Identifying early molecular glue hits requires sensitive assays, as standard binding or inhibition tests often fail to capture functional activity. Capturing hits requires carefully designed biochemical, cell-based, and proteomics assays that reflect ternary complex formation and target degradation. While ternary complexes remain central to glue discovery, recent insights suggest that maximal stability is not always optimal for degradation. This workshop will explore strategies for implementing tiered

screening cascades, validating hits across multiple contexts, and considering target expression, E3 ligase availability, and multi-protein complexes to improve translation into downstream studies.

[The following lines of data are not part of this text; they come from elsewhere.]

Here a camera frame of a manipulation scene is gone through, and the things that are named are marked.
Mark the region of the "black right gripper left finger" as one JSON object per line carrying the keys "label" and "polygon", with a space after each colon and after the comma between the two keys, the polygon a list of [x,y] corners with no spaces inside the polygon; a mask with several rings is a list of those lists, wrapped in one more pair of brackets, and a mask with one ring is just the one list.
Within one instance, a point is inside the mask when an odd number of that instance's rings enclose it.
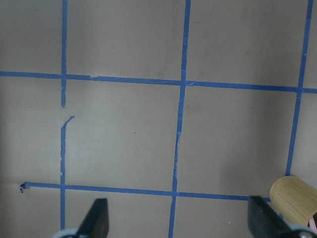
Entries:
{"label": "black right gripper left finger", "polygon": [[106,238],[109,232],[108,202],[106,198],[94,201],[77,230],[78,238]]}

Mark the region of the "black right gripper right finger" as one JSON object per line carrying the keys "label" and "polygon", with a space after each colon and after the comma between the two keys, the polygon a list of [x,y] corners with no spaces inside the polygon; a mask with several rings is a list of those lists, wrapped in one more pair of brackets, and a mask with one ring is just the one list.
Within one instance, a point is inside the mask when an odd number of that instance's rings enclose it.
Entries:
{"label": "black right gripper right finger", "polygon": [[248,228],[254,238],[291,238],[292,230],[261,196],[250,196]]}

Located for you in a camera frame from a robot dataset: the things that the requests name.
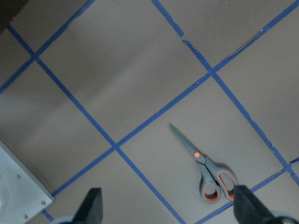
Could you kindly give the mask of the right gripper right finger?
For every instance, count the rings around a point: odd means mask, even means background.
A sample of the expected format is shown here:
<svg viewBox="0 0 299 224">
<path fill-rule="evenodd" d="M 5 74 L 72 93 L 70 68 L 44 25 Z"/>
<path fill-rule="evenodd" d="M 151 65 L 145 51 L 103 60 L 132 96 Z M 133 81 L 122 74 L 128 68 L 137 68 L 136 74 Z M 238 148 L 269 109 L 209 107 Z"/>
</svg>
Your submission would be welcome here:
<svg viewBox="0 0 299 224">
<path fill-rule="evenodd" d="M 245 185 L 234 187 L 234 216 L 239 224 L 274 224 L 276 219 Z"/>
</svg>

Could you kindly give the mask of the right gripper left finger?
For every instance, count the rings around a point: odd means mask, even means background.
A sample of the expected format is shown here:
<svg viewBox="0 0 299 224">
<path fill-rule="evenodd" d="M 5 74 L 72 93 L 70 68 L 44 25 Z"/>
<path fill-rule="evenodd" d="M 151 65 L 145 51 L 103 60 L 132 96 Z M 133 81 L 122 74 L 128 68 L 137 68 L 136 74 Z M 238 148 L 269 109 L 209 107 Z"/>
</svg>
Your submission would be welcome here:
<svg viewBox="0 0 299 224">
<path fill-rule="evenodd" d="M 73 224 L 100 224 L 103 219 L 103 199 L 101 188 L 91 188 L 77 210 Z"/>
</svg>

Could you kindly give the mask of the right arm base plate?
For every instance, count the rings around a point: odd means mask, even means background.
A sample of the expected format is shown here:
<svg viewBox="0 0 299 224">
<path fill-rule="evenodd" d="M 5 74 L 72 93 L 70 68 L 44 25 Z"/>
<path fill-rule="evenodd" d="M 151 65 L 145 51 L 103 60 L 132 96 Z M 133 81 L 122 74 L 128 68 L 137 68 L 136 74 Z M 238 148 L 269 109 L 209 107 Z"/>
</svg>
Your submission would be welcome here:
<svg viewBox="0 0 299 224">
<path fill-rule="evenodd" d="M 0 222 L 25 224 L 55 201 L 15 154 L 0 142 Z"/>
</svg>

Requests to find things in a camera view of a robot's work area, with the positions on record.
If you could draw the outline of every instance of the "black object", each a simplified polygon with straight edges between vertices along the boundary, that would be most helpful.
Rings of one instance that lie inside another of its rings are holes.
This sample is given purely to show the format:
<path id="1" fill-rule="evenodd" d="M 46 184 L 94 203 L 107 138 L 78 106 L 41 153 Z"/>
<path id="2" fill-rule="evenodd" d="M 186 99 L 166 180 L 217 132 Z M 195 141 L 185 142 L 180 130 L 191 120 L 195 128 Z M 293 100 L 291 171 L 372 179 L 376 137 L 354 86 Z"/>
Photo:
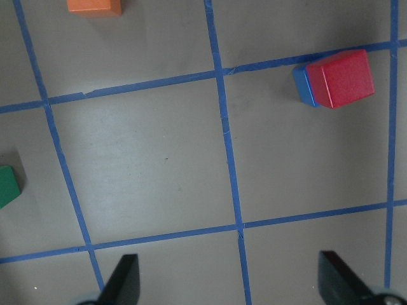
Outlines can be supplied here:
<path id="1" fill-rule="evenodd" d="M 137 254 L 123 255 L 97 301 L 79 305 L 136 305 L 140 297 Z"/>
<path id="2" fill-rule="evenodd" d="M 374 294 L 334 251 L 319 252 L 318 289 L 326 305 L 407 305 L 394 294 Z"/>

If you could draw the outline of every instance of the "red block's side face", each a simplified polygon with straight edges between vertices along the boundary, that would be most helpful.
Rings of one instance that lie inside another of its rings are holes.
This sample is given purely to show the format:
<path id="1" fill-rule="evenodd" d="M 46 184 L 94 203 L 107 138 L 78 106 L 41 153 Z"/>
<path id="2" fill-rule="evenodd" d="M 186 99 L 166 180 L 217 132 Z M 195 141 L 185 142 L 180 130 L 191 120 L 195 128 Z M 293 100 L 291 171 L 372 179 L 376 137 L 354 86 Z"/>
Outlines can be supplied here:
<path id="1" fill-rule="evenodd" d="M 365 50 L 344 51 L 307 66 L 315 101 L 338 108 L 375 93 Z"/>

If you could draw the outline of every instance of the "orange block's front face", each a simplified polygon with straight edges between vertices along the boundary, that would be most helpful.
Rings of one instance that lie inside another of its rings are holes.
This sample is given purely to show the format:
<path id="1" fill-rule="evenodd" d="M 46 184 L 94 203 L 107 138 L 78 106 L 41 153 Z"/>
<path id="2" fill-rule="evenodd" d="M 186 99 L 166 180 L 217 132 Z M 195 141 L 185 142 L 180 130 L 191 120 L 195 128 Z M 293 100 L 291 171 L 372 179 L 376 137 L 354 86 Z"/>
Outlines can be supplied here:
<path id="1" fill-rule="evenodd" d="M 84 17 L 113 17 L 121 15 L 120 0 L 67 0 L 71 13 Z"/>

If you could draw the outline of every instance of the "floor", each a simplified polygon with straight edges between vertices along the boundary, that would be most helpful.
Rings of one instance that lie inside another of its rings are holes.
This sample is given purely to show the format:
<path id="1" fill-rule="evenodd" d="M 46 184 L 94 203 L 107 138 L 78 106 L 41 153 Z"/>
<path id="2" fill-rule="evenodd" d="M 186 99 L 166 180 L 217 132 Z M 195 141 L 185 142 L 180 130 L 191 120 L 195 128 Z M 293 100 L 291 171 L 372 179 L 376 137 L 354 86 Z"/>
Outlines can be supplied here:
<path id="1" fill-rule="evenodd" d="M 65 0 L 0 10 L 2 304 L 95 297 L 138 253 L 139 304 L 323 304 L 317 254 L 407 294 L 407 0 Z M 291 71 L 368 51 L 331 110 Z"/>

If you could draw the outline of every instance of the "metal screw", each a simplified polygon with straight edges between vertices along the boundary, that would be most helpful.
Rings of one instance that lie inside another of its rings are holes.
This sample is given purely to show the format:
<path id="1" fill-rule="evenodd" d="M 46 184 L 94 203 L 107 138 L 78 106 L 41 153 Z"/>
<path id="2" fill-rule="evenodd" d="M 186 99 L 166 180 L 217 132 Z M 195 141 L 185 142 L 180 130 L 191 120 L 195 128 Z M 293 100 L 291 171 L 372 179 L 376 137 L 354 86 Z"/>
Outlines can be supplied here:
<path id="1" fill-rule="evenodd" d="M 392 297 L 391 295 L 384 298 L 384 303 L 386 305 L 401 305 L 401 301 L 397 297 Z"/>

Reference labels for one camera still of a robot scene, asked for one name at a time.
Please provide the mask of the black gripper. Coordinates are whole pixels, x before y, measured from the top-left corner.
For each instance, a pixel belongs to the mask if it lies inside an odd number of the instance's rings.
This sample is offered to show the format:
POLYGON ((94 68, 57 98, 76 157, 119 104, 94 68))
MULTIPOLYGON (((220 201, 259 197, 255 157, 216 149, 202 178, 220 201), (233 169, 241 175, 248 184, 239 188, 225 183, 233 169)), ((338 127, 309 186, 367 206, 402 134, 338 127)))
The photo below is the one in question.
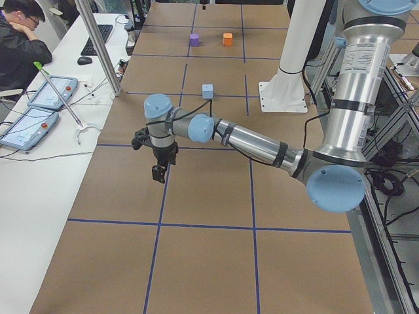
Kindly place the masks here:
POLYGON ((166 182, 166 172, 169 164, 176 164, 177 153, 179 152, 176 141, 171 143, 168 147, 153 147, 153 154, 157 160, 157 165, 151 168, 152 178, 161 184, 166 182))

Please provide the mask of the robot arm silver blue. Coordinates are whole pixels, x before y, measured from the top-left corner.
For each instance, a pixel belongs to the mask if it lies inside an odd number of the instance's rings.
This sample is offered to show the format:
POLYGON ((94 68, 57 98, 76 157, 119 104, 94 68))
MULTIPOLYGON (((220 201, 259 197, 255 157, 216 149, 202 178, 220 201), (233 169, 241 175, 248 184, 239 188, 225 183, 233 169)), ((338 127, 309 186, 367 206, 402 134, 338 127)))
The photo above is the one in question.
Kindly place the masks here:
POLYGON ((218 141, 246 158, 280 168, 302 182, 319 208, 342 213, 363 200, 362 153, 365 135, 392 44, 403 36, 415 1, 339 1, 337 37, 344 57, 322 144, 296 149, 212 113, 174 107, 164 94, 144 102, 146 127, 135 133, 132 147, 151 147, 157 163, 153 179, 163 183, 179 151, 176 137, 195 143, 218 141))

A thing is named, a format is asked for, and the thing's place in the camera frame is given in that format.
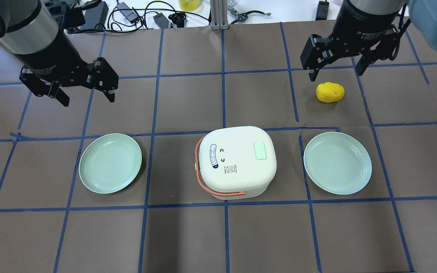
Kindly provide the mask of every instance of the green button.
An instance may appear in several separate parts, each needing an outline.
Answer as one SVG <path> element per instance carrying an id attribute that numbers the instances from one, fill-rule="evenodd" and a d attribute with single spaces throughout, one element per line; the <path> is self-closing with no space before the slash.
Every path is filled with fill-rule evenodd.
<path id="1" fill-rule="evenodd" d="M 254 143 L 255 159 L 262 160 L 266 159 L 266 148 L 264 147 L 264 142 Z"/>

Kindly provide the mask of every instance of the yellow potato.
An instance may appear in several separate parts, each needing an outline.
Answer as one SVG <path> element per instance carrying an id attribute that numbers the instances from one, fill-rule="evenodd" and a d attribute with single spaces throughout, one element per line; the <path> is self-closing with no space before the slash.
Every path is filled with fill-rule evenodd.
<path id="1" fill-rule="evenodd" d="M 316 97 L 321 102 L 338 102 L 345 95 L 345 88 L 338 83 L 321 83 L 316 87 Z"/>

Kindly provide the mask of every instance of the metal stand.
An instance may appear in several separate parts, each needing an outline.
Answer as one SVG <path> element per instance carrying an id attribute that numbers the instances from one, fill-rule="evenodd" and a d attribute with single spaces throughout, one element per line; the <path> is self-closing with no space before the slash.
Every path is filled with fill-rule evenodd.
<path id="1" fill-rule="evenodd" d="M 226 0 L 210 0 L 212 30 L 229 29 Z"/>

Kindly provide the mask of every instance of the plate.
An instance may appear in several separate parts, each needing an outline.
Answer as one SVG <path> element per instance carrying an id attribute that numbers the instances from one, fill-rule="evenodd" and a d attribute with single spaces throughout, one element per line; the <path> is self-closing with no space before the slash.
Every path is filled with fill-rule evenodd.
<path id="1" fill-rule="evenodd" d="M 94 140 L 82 154 L 80 180 L 97 193 L 122 190 L 136 178 L 142 154 L 138 143 L 128 135 L 111 133 Z"/>
<path id="2" fill-rule="evenodd" d="M 318 187 L 334 194 L 362 190 L 372 175 L 372 161 L 355 138 L 326 132 L 314 137 L 305 148 L 305 169 Z"/>

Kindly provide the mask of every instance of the robotic arm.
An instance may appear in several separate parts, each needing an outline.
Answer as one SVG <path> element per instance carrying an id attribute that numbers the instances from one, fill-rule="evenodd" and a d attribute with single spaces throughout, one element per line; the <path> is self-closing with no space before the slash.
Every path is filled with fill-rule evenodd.
<path id="1" fill-rule="evenodd" d="M 343 57 L 362 55 L 355 69 L 362 75 L 377 60 L 393 60 L 410 21 L 431 48 L 437 50 L 437 0 L 344 0 L 333 31 L 327 38 L 313 34 L 301 54 L 301 64 L 312 82 L 319 70 Z M 409 4 L 411 18 L 397 29 L 395 17 Z"/>
<path id="2" fill-rule="evenodd" d="M 57 24 L 50 14 L 52 8 L 59 14 L 68 6 L 0 0 L 0 43 L 24 64 L 19 79 L 35 96 L 55 98 L 66 107 L 69 98 L 61 90 L 66 86 L 95 88 L 114 102 L 119 76 L 103 57 L 90 64 L 81 59 L 63 32 L 64 23 Z"/>

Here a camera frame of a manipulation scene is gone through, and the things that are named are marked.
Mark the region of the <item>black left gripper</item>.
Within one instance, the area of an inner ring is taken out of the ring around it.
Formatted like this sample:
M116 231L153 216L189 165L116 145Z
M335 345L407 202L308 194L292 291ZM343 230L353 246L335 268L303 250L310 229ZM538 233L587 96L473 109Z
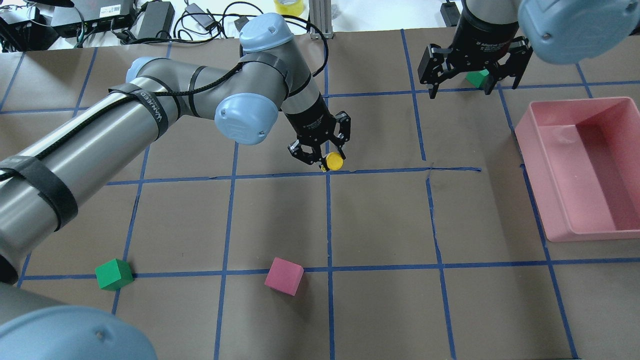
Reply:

This workshop will gather experts to discuss:

  • Capturing relevant hits using biochemical, cell-based, and proteomics assays detects transient PPIs and ternary complexes effectively
  • Prioritizing meaningful candidates with tiered screening cascades to confirm degradation, selectivity, and mechanism while reducing false positives
  • Accounting for biological context by considering target expression, E3 ligase availability, and multi-protein complexes and the dynamic nature of ternary interactions to improve translation in vivo

This session is designed for chemists, biologists, and translational scientists looking to optimize screening cascades and improve the reliability of early-stage hit selection.